1. A method for correcting deformation of shipborne helicopter landing grilles, characterized in that, The method includes: Step 1: Measure the actual sinking of the ship's helicopter landing grid on site, calculate the difference between the designed sinking and the actual sinking, and use the difference as the amount of processing required for sinking; Step 2: Draw a bisector with the lowest drainage hole of the ship's helicopter landing grid as the center, and extend the bisector along the drainage hole to the edge of the ship's helicopter landing grid. Step 3: Press down the ship's helicopter landing grille around the bisector line at an equal depth, with the pressing depth being less than the amount of machining required to sink it. Step 4: After pressing down one full circle, measure the sinking amount of the ship's helicopter landing grid. If the sinking amount meets the design sinking amount requirement, the correction is complete; if the sinking amount does not meet the design sinking amount requirement, repeat steps 3-4. When pressing down the dividing lines, press down one line at a time, pressing down at the position of each dividing line along its length; After each press, bring the pressure to a standstill before releasing the press. When pressing down, a corrective device is used. This corrective device includes a limiting device, a crossbar, a telescopic unit, and a pressing component.
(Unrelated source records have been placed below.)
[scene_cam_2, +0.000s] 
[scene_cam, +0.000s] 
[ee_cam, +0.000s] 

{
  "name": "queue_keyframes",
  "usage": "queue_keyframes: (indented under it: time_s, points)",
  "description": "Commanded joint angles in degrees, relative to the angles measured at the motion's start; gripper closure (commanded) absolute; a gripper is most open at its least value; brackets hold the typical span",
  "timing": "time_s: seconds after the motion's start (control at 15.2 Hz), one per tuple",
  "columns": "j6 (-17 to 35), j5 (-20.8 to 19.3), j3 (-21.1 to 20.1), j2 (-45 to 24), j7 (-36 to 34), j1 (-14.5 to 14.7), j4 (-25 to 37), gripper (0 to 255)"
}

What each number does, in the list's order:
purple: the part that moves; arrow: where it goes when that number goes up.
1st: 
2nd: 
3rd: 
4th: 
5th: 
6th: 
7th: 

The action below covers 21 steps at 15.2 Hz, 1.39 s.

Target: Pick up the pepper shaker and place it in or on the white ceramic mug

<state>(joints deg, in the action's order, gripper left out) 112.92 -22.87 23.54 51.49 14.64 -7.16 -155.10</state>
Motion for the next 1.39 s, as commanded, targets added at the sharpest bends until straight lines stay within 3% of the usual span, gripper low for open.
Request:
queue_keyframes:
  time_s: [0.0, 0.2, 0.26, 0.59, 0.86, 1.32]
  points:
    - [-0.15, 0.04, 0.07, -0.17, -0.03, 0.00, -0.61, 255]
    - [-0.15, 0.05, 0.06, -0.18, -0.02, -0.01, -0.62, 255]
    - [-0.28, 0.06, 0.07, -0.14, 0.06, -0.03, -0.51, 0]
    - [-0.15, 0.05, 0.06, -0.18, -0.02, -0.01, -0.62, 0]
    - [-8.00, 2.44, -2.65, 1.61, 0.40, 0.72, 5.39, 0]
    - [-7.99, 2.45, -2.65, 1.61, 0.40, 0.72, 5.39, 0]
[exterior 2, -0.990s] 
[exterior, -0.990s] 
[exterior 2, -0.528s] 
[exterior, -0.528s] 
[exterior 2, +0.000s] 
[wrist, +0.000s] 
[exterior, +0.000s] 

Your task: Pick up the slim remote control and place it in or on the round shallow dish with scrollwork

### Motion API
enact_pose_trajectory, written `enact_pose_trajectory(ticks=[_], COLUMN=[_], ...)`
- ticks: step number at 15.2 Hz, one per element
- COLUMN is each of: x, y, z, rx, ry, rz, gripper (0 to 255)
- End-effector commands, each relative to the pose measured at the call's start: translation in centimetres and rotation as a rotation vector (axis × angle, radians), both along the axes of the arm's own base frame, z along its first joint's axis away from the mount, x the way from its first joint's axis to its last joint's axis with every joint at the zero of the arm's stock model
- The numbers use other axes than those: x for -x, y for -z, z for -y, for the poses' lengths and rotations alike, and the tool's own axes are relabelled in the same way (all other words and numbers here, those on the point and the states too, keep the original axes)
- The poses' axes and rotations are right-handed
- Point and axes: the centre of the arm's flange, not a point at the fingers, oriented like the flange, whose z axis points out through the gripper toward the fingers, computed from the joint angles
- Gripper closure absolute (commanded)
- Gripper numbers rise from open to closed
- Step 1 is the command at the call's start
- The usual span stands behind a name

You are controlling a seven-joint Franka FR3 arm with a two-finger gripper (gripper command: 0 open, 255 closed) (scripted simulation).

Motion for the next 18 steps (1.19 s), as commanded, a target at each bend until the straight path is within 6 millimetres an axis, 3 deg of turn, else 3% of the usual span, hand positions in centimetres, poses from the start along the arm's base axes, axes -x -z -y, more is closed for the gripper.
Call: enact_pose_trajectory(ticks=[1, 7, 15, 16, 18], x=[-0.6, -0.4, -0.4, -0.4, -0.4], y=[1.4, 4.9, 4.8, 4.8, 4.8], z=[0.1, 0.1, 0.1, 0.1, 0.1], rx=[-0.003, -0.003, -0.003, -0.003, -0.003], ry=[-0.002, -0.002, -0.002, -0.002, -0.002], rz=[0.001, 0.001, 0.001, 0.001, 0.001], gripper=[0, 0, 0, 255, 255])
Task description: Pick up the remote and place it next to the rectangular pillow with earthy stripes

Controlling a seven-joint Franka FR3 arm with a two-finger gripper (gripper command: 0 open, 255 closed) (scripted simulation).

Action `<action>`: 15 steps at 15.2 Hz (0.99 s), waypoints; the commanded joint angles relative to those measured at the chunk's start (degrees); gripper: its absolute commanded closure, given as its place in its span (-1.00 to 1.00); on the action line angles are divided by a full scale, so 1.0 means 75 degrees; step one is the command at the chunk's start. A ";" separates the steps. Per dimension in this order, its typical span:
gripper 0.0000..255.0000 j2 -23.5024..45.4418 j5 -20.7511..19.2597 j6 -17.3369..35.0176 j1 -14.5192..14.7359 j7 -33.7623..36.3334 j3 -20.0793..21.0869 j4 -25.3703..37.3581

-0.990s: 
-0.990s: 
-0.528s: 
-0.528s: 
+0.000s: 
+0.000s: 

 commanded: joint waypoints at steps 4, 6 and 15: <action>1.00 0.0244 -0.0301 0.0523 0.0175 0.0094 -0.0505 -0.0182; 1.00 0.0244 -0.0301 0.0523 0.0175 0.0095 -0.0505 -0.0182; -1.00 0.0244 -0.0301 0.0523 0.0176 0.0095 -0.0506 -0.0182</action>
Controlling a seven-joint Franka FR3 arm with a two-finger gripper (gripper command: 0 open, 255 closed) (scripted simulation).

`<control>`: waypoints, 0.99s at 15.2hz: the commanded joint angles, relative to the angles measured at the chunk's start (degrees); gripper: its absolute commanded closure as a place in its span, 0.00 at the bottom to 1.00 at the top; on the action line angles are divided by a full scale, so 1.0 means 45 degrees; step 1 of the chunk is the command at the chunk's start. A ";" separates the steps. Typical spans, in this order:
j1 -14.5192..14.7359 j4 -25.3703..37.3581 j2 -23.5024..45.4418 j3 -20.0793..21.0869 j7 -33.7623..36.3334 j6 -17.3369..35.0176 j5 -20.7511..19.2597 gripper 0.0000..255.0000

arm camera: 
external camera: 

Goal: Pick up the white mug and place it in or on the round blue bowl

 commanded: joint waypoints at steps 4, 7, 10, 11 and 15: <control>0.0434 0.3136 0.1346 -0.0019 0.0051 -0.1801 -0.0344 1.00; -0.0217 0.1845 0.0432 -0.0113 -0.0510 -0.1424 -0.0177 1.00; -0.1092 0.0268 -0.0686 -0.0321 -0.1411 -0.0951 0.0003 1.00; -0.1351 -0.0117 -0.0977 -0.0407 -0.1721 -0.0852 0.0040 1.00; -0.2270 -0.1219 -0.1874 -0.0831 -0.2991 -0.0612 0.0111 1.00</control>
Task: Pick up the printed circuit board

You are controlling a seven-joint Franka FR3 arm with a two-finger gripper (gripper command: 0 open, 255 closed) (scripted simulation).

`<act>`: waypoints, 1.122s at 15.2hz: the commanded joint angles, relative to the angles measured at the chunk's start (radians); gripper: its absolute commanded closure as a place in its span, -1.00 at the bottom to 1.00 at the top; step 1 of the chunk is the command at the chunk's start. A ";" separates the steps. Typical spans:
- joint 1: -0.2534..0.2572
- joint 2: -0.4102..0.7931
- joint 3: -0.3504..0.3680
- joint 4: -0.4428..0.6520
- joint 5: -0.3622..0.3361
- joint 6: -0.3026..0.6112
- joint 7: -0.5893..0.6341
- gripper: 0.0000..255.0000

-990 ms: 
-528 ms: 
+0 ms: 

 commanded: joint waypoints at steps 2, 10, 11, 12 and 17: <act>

The crossbar is mounted above the ship's helicopter landing grille. The two ends of the crossbar are limited by the limiting device. The telescopic unit is supported between the crossbar and the pressing component. Both the telescopic unit and the pressing component are located below the crossbar. When pressing down, the telescopic unit extends, causing the pressing component to press down on the bisector of the ship's helicopter landing grille. The pressing component includes a pressing head plate and a connecting seat. The pressing head plate and the connecting seat are hinged together. The connecting seat is provided with a socket corresponding to the telescopic unit. The end of the telescopic unit near the pressing component is inserted into the socket. In step 2, the dividing lines include at least 24 lines.

2. The method for correcting deformation of a shipborne helicopter landing grille according to claim 1, characterized in that, The pressure plate includes a flat bottom edge and inclined edges adjacent to both sides of the flat bottom edge. A pin is provided at the intersection of the two inclined edges, and the pressure plate is hinged to the connecting seat through the pin. When pressing down, the flat bottom plate is aligned with the bisectors and then pressed down.

3. The method for correcting deformation of a shipborne helicopter landing grille according to claim 1, characterized in that, After each press, remain still for 3-10 minutes before releasing the press.